After expanding briskly prior to the recession, the value added by HT manufacturing industries of developed countries contracted by 5% in 2008, a far larger decline than in developed countries' commercial KI services (figure 6-16; appendix table 6-7). The recovery of HT manufacturing industries following the global recession was modest. Between 2003 and 2012, the global share of developed countries fell steadily from 86% in 2003 to 69% in 2012, due entirely to a collective 18 percentage point decline in the global shares of the United States, the EU, and Japan.

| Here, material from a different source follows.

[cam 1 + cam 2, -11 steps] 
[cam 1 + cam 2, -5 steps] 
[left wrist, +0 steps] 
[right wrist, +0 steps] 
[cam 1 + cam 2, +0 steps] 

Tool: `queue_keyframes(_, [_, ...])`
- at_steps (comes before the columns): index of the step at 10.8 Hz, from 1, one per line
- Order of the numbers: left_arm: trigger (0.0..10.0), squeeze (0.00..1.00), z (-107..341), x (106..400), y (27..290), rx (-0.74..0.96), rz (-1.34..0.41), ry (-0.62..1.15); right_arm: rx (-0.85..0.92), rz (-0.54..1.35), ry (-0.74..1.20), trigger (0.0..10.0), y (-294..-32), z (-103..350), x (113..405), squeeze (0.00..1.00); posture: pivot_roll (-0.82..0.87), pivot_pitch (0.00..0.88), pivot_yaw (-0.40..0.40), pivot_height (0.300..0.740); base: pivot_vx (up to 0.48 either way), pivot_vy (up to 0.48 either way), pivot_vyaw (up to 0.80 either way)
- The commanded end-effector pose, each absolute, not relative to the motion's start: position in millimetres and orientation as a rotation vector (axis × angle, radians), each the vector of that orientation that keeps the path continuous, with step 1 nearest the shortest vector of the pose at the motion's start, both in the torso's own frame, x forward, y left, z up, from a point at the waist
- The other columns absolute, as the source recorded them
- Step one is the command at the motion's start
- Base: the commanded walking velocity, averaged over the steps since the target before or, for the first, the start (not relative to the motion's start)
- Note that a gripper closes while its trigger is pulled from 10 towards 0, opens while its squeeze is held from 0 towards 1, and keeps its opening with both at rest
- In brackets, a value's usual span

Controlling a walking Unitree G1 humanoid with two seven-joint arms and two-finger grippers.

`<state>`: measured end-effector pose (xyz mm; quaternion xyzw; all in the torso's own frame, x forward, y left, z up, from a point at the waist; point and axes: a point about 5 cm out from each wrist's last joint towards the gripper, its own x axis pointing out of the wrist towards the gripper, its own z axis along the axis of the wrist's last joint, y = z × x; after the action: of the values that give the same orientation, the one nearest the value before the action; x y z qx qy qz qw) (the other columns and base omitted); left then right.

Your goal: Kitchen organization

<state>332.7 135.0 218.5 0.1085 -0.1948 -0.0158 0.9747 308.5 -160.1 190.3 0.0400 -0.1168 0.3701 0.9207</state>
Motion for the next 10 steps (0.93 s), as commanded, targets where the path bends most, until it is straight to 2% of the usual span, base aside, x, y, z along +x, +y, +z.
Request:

In the United States, value added dipped slightly in 2008 during the recession before rebounding strongly to reach 14% higher than its pre-recession level (figure 6-16; appendix table 6-7). After falling from 33% in the early 2000s to 27% in 2008, the U.S. global share has remained roughly steady in 2009–12.

U.S. employment has fared worse prior to and following the recession. HT manufacturing jobs fell from 2.5 million in 2000 to 2.0 million in 2008 before shedding 200,000 more jobs during the global recession (figure 6-19). Furthermore, HT manufacturing employment has remained stagnant following the recession. The steady loss of employment reflects the relocation of production to China and other countries and also the rapid productivity growth of U.S. HT manufacturing industries, which have eliminated some jobs, particularly those in routine tasks (see sidebar, “U.S. Manufacturing and Employment”). Researchers and policymakers have concluded that the location of HT manufacturing and R&D activities may lead to the migration of higher-value activities abroad (Fuchs and Kirchain 2010:2344).

Trends among individual U.S. industries were variable:

  • Testing, measuring, and control instruments led growth of U.S. HT manufacturing industries due to increased demand for these products for a variety of purposes, including meeting environmental standards (appendix table 6-19). However, employment declined from 490,000 jobs in 2000 to 400,000 jobs in 2012 (figure 6-19).
  • The United States is also the largest producer in aircraft and spacecraft, reflecting its historical dominance and the U.S. government's procurement of military aircraft and spacecraft (figure 6-17; appendix table 6-20). Employment remained flat in this industry at about 500,000 jobs (figure 6-19).
  • Value-added output in ICT industries contracted, reflecting the relocation of production abroad and labor saving from rapid productivity growth (figure 6-18; appendix tables 6-156-17). Employment dropped from 1.2 million in 2000 to 650,000 in 2012 (figure 6-19).
  • Pharmaceuticals showed little growth during this period (appendix table 6-18). The expiration of patents on highly profitable blockbuster drugs, the lack of new breakthrough drugs, increasing competition from generic drugs, and the relocation of production to other countries were among the factors accounting for tepid growth.

Other major Asian producers—Singapore, South Korea, and Taiwan—showed little change in their global shares during this period. After rapid expansion in HT manufacturing in the prior two decades, companies based in these economies have relocated some of their production facilities to China and other low-cost locations. For example, many Taiwanese ICT firms have shifted their production to mainland China.

[9] See Jensen (2012) for a discussion of U.S business services firms helping to build infrastructure in developing countries.
[10] See Williamson and Raman (2011) for a discussion of China's acquisition of foreign companies.
[11] See Economist (Coming home 2013) for a discussion of multinational firms choosing to have more of their manufacturing take place in developed countries.